| TASK ITEM |
For the word "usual", state the number of lines in the data that contain it, and nothing else.

Items listed in a dataset:

- Opening Delimiter -

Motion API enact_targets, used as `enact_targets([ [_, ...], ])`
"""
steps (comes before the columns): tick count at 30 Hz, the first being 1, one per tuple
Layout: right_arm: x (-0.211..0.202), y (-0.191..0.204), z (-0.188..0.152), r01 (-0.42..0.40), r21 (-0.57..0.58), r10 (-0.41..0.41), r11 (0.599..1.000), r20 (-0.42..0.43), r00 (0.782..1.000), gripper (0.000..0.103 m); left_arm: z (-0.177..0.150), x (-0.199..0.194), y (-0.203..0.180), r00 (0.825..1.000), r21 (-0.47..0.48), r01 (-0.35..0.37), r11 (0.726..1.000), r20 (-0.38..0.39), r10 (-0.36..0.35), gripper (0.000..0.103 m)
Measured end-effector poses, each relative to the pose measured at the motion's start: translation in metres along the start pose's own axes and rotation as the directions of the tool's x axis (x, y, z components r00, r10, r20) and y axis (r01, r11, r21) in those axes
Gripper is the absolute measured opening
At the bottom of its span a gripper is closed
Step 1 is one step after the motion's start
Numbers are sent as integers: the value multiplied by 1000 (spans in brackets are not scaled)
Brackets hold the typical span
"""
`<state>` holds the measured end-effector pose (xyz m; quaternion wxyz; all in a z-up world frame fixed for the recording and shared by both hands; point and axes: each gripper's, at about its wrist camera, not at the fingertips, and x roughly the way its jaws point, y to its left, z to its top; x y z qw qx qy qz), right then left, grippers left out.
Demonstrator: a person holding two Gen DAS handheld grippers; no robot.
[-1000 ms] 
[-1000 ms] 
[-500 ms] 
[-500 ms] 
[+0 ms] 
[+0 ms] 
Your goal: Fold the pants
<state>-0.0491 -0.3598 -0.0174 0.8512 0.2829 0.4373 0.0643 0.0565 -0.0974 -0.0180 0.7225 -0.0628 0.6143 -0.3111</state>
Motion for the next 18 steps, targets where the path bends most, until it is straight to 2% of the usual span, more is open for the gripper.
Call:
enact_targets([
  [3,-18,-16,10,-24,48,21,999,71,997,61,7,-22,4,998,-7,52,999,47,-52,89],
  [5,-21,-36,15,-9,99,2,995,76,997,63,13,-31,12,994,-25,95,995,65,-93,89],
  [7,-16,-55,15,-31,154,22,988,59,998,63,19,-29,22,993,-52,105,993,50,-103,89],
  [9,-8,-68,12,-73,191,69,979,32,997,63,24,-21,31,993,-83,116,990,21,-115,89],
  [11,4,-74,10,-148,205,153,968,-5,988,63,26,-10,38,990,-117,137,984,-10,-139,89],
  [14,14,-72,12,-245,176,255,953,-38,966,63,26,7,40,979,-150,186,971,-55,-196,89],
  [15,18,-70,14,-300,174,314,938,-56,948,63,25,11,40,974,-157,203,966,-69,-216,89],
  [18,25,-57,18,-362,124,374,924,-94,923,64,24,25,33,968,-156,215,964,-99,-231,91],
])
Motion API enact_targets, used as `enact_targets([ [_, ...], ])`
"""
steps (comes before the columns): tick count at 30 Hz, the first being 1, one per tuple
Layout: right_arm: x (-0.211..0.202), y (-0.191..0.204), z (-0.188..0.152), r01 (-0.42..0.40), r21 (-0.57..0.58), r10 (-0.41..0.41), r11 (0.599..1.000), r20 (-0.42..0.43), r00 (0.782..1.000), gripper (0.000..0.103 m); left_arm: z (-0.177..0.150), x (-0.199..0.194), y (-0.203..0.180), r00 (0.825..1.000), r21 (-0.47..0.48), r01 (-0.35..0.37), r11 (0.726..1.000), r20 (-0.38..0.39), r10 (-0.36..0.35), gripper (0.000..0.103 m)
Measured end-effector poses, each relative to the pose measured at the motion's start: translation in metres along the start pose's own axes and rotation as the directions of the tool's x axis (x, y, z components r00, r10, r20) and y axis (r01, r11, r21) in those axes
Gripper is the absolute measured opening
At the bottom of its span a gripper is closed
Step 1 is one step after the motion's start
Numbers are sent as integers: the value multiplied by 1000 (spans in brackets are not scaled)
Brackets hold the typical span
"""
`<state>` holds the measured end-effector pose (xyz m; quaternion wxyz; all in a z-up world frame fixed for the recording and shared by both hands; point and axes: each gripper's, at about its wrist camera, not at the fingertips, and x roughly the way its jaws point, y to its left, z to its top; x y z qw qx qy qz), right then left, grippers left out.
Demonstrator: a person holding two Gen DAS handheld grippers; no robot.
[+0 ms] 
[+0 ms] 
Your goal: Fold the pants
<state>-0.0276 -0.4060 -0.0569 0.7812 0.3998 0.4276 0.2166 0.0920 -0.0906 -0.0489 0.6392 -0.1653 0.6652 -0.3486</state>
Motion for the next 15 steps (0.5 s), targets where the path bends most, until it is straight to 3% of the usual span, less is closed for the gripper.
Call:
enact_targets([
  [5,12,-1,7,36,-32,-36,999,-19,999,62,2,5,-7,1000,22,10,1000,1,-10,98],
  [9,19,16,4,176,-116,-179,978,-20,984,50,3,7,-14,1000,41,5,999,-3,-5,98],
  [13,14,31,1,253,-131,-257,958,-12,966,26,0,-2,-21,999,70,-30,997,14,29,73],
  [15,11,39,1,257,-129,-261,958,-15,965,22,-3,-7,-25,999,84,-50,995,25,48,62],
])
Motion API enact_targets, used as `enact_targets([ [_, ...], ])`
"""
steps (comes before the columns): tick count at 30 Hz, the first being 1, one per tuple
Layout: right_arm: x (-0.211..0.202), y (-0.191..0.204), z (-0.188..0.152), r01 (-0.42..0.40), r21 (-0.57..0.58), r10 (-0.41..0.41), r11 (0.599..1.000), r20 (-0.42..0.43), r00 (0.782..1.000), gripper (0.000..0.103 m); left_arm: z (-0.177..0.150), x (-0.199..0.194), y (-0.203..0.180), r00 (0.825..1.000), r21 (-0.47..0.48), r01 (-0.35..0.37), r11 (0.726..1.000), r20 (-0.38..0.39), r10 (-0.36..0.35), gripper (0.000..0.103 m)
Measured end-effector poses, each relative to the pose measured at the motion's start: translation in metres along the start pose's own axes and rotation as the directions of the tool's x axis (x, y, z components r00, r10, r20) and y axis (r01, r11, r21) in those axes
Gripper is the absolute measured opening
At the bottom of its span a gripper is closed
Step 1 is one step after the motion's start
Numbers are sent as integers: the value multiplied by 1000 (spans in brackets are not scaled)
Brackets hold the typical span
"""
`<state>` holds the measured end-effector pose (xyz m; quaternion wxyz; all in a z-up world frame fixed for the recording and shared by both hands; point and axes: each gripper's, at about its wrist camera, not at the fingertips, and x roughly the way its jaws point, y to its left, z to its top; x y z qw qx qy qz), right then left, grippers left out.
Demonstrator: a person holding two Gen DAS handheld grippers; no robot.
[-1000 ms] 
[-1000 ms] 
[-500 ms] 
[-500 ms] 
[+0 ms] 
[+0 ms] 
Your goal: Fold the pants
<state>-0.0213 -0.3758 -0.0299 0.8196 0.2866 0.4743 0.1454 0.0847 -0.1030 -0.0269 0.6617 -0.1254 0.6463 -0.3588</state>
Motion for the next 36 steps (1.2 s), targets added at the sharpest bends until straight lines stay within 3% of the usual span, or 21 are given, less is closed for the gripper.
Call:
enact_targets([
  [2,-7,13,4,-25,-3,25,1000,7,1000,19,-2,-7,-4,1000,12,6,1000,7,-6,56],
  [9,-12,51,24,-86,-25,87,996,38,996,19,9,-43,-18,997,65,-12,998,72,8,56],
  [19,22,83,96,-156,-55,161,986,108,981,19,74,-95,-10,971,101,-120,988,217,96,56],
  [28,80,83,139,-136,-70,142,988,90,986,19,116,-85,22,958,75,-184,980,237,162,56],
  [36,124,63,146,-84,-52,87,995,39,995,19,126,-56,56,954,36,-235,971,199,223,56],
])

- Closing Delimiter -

| OUTPUT OF THE TASK |
3